One perk of working at the library is witnessing everyday acts of community kindness. The library is a hub for information and learning, but it is also a shared resource space for all ages. Within our building, relationships are forged and strengthened. Even though we have seen a lot less of the community inside the library this year, we have still witnessed Stillwater’s goodwill.

On several occasions, citizens have picked up the trash that blows onto the library block. This action of beautifying our city and shared city property is a great example of a community act of kindness. It is a safe outdoor activity that citizens of all ages can participate in. Young children learn the value of keeping the earth and shared spaces clean and usable for all. Another example of community members supporting each has been the handwritten messages and pictures sent to the hospital staff. The library also continues to see our selection of community helper books in steady circulation.

When the library shifted to an all-virtual Summer Reading Program in 2020, one challenge component called “Village Life” was focused on doing something for your community. A suggested activity was doing a random act of kindness.

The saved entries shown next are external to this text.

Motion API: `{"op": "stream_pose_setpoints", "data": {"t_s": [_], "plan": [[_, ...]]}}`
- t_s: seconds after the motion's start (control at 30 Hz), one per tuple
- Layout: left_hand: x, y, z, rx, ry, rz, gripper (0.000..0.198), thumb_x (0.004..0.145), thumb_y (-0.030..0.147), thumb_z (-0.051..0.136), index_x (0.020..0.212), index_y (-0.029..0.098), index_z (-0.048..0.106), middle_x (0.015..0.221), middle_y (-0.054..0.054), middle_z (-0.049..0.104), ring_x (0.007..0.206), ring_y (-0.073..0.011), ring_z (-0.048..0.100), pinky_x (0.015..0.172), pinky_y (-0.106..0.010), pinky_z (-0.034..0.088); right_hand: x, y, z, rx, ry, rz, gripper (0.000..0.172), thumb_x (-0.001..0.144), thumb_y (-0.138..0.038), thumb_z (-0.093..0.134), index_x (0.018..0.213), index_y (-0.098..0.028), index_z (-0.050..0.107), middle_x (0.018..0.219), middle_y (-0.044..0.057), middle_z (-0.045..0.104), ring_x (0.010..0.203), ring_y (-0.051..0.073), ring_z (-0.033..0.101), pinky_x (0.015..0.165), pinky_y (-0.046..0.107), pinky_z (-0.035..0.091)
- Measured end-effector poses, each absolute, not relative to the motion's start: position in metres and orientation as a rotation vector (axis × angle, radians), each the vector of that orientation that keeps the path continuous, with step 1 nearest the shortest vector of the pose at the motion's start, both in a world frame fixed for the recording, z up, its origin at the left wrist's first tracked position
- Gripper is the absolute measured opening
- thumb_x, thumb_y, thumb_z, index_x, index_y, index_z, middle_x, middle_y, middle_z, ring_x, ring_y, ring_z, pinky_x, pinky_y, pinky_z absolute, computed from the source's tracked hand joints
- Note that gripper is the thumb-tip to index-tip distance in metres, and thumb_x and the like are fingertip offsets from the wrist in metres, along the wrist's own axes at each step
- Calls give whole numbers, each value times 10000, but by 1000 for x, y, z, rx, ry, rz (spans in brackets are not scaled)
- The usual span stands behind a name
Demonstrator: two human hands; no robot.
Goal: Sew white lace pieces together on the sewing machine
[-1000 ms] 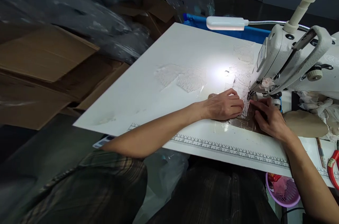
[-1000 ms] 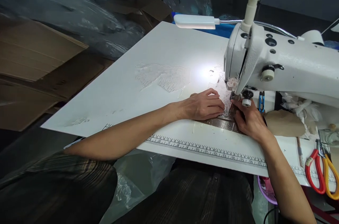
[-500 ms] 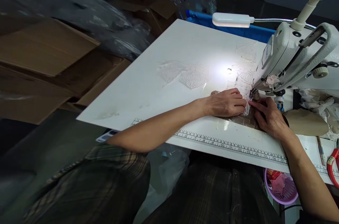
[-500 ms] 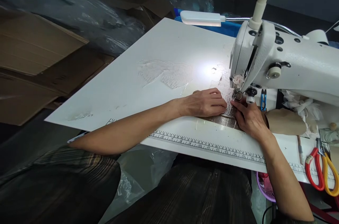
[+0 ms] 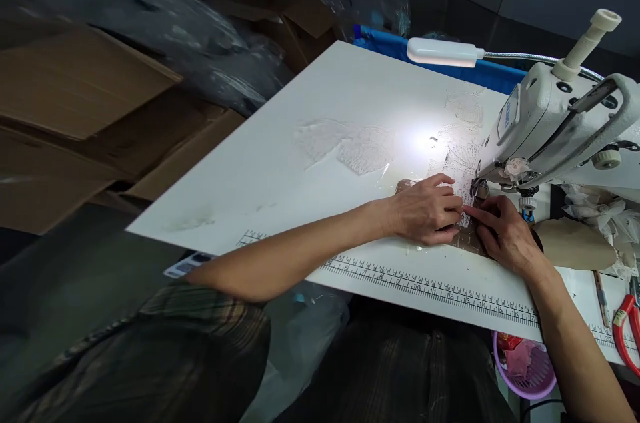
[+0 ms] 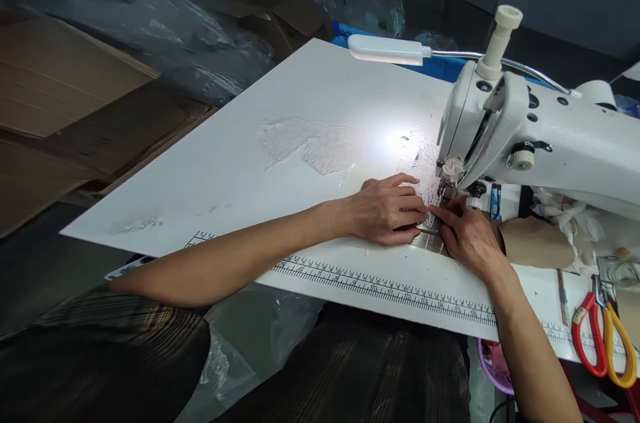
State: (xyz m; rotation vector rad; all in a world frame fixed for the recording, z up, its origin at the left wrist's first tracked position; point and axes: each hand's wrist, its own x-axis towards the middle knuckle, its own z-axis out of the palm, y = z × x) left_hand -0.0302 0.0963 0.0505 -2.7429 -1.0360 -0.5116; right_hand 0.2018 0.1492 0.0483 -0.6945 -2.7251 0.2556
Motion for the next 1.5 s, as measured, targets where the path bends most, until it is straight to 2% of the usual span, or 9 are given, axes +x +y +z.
{"op": "stream_pose_setpoints", "data": {"t_s": [0.4, 0.63, 0.8, 1.0, 1.27, 1.5], "plan": [[-36, 103, 48, -2761, -1084, -479, 332, 938, 353, 493, 1095, 158, 711, 1063, -78, 733, 855, -215, 655, 1026, -452, 422, 191, 151, 44, -971, -2700, 209, 429, 919, -217, 458, 1293, -226, 669, 1009, 130, 617, 771, 223, 622, 682, 386, 583], [-34, 104, 48, -2775, -1169, -396, 310, 925, 368, 516, 1076, 183, 713, 1197, -95, 701, 943, -237, 655, 1022, -458, 405, 199, 147, 48, -793, -2652, 309, 422, 933, -214, 454, 1297, -252, 662, 1083, 111, 603, 919, 217, 645, 796, 377, 615], [-34, 105, 45, -2767, -1183, -390, 352, 934, 386, 499, 1133, 169, 694, 1225, -110, 686, 978, -251, 648, 1027, -476, 404, 199, 145, 46, -826, -2647, 292, 411, 952, -232, 439, 1299, -208, 657, 1068, 125, 602, 876, 215, 651, 738, 367, 623], [-34, 106, 45, -2789, -1251, -427, 375, 926, 384, 526, 1208, 180, 667, 1258, -115, 664, 1020, -261, 634, 1033, -489, 405, 200, 143, 46, -827, -2644, 297, 396, 947, -226, 442, 1269, -223, 671, 1091, 129, 601, 909, 224, 652, 744, 366, 613], [-32, 108, 48, -2779, -1306, -464, 405, 934, 403, 494, 1186, 134, 660, 1284, -144, 633, 1045, -262, 621, 988, -446, 425, 193, 140, 44, -923, -2615, 222, 419, 942, -226, 437, 1298, -206, 657, 1006, 137, 630, 764, 208, 641, 648, 346, 590], [-31, 109, 50, -2770, -1348, -436, 449, 929, 429, 479, 1225, 121, 617, 1280, -146, 622, 1045, -257, 610, 939, -428, 409, 208, 145, 59, -1016, -2463, 569, 371, 946, -350, 474, 1219, -205, 678, 1067, 120, 687, 909, 248, 683, 795, 390, 580]]}}
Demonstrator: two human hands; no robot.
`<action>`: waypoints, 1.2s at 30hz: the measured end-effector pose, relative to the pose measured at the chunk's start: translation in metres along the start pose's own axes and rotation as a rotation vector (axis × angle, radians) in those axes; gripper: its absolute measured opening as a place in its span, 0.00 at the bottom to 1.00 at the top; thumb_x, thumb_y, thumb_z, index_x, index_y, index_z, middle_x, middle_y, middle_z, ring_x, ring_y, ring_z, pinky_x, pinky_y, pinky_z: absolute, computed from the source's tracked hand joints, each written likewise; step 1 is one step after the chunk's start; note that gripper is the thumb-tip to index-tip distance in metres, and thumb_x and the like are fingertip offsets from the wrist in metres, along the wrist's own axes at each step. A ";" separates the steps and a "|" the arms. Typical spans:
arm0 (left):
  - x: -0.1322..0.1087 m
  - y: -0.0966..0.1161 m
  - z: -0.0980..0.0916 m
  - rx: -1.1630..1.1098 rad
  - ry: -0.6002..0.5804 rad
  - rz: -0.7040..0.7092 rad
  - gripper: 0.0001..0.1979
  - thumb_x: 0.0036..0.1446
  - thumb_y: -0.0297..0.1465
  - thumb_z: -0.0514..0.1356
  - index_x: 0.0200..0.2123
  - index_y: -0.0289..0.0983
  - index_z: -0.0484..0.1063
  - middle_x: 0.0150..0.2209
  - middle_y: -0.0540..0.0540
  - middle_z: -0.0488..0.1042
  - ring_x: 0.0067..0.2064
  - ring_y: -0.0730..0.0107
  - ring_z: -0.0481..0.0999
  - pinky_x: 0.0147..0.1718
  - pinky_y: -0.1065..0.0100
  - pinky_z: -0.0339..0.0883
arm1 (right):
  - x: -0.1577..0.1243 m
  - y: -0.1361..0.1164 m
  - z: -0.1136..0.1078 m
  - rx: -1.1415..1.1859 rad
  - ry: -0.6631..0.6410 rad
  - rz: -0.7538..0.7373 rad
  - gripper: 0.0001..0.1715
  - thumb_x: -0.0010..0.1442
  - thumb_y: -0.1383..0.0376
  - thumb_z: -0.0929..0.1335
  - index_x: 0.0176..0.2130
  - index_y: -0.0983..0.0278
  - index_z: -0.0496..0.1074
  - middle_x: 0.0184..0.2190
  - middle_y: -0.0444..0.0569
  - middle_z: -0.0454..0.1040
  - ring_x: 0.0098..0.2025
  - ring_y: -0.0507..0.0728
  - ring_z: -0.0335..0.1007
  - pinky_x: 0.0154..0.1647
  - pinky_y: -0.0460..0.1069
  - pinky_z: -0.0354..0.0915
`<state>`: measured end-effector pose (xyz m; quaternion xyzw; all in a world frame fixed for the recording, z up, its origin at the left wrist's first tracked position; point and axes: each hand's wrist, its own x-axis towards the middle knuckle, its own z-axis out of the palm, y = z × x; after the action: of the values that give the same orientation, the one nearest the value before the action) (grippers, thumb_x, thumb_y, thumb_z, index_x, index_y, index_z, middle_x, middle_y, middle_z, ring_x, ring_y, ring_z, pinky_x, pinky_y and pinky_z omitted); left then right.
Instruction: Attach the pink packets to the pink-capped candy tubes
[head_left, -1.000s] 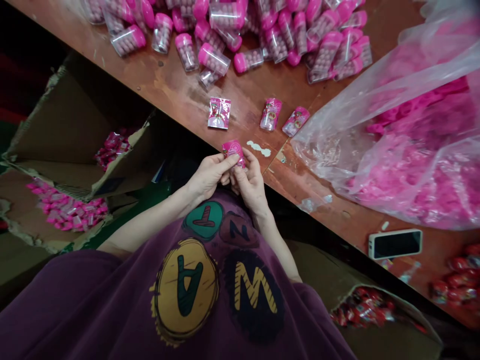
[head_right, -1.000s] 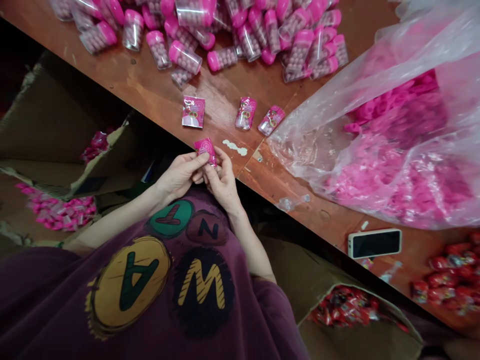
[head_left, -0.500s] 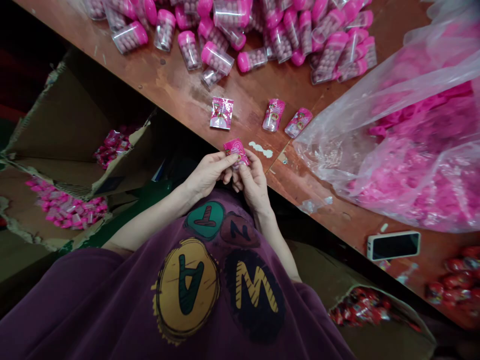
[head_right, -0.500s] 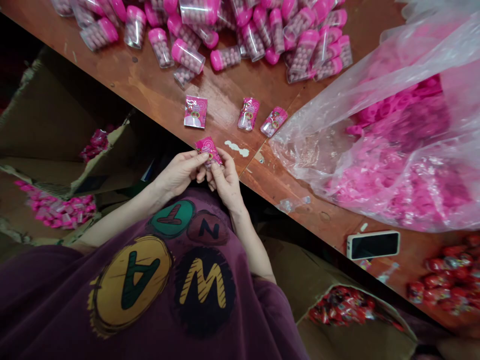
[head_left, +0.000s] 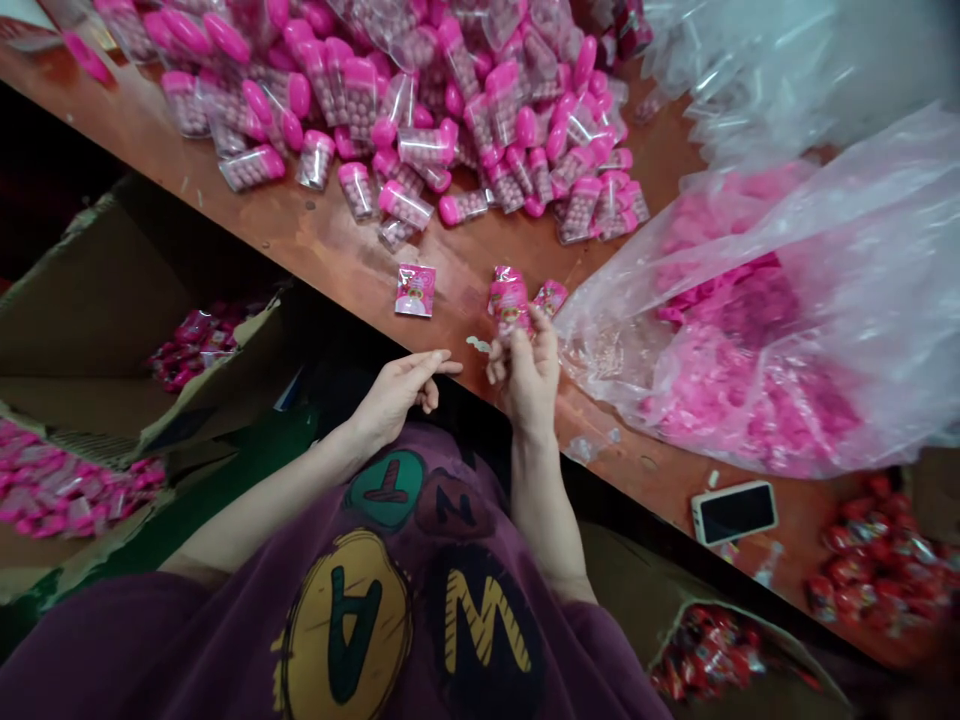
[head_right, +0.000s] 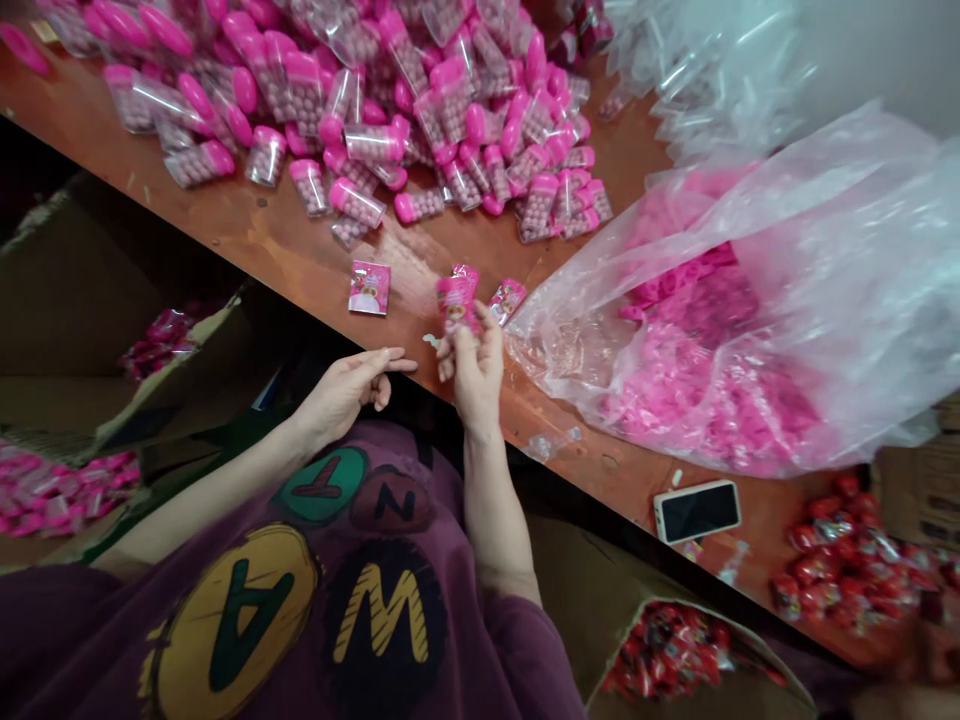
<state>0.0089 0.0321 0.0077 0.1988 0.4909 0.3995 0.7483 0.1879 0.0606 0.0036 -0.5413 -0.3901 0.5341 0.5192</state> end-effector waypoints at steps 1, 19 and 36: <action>0.000 0.000 0.000 -0.002 0.006 -0.011 0.21 0.63 0.45 0.68 0.48 0.33 0.82 0.50 0.35 0.84 0.24 0.81 0.70 0.22 0.75 0.64 | 0.008 -0.003 -0.004 -0.045 0.039 -0.033 0.35 0.69 0.45 0.68 0.67 0.52 0.57 0.28 0.37 0.73 0.18 0.48 0.56 0.20 0.46 0.57; 0.000 0.016 -0.033 -0.152 0.278 0.104 0.13 0.57 0.37 0.70 0.38 0.32 0.80 0.29 0.48 0.77 0.20 0.82 0.67 0.19 0.75 0.56 | 0.038 0.031 0.077 -1.489 -0.269 -0.675 0.19 0.75 0.67 0.60 0.56 0.65 0.76 0.52 0.60 0.78 0.52 0.66 0.67 0.48 0.60 0.61; 0.011 0.039 -0.027 -0.161 0.167 0.152 0.19 0.62 0.46 0.68 0.36 0.33 0.77 0.28 0.48 0.77 0.19 0.82 0.66 0.18 0.74 0.54 | 0.033 0.033 0.062 -1.208 -0.204 -0.799 0.16 0.75 0.66 0.59 0.49 0.63 0.75 0.51 0.59 0.79 0.52 0.62 0.72 0.54 0.59 0.61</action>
<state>-0.0287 0.0615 0.0167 0.1407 0.5015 0.5084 0.6858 0.1264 0.0964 -0.0280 -0.4973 -0.8306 0.0435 0.2466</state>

Here are a few examples of altruism that summer readers reported back to the library:

• “We made chalk words and pictures on our driveway, and we waved to our neighbors when they were walking.” – Kid response

• “We picked up trash as a family. We will continue to do that.” – Kid response

• “I helped my Mom set up things for school, organizing the bookshelves and typing up some papers for her. I also built a space puzzle with my family.” – Teen response

• “I vacuumed the house for my mom without her asking me to, I play Zombieoploy with my family and we also worked on a puzzle together.” – Teen response

Inside the library, we continue to see the public looking for ways to support the library. The most common example, donating books to the Friends of the Library book sale, is currently unavailable at this time. However, the Friends do have a shelf of books for sale inside the library. These are books donated before March 2020. All sales from the Friends go to the library to help pay for programs such as the Summer Reading Program and community-wide reading events. 

With the library unable to take donations, many people are finding new ways of donating books and spreading the love of literature. Alternate options include donating to local nonprofits or placing books in Little Free Libraries.

Little Free Libraries have sprouted up across our town, and they are another example of community kindness. Little Free Libraries are small structures in which people place books for the public to use. The idea is “take a book, leave a book.” The library maintains a list of sites affiliated with us, called “branches” at All listings, including those in other communities, can be found at

If you are interested in reading and sharing stories of kindness with children, the library has many books available for checkout. Here are a few suggestions:

Picture books:

• “The Kindness Book” by Todd Parr

• “Finding Kindness” by Deborah Underwood

• “Be Kind” by Pat Zietlow Miller

• “Kindness & Generosity: It Starts with Me” Jodie Shepherd

• “The Kindness Quilt” by Nancy Elizabeth Wallace

Chapter books:

• “Heidi Heckelbeck Lends a Helping Hand” by Wanda Coven

• “Chloe on the Bright Side” by Courtney Sheinmel

• “Make a Difference” by Sarah Dillard

Thank you for all the small and large acts of kindness you share with our community!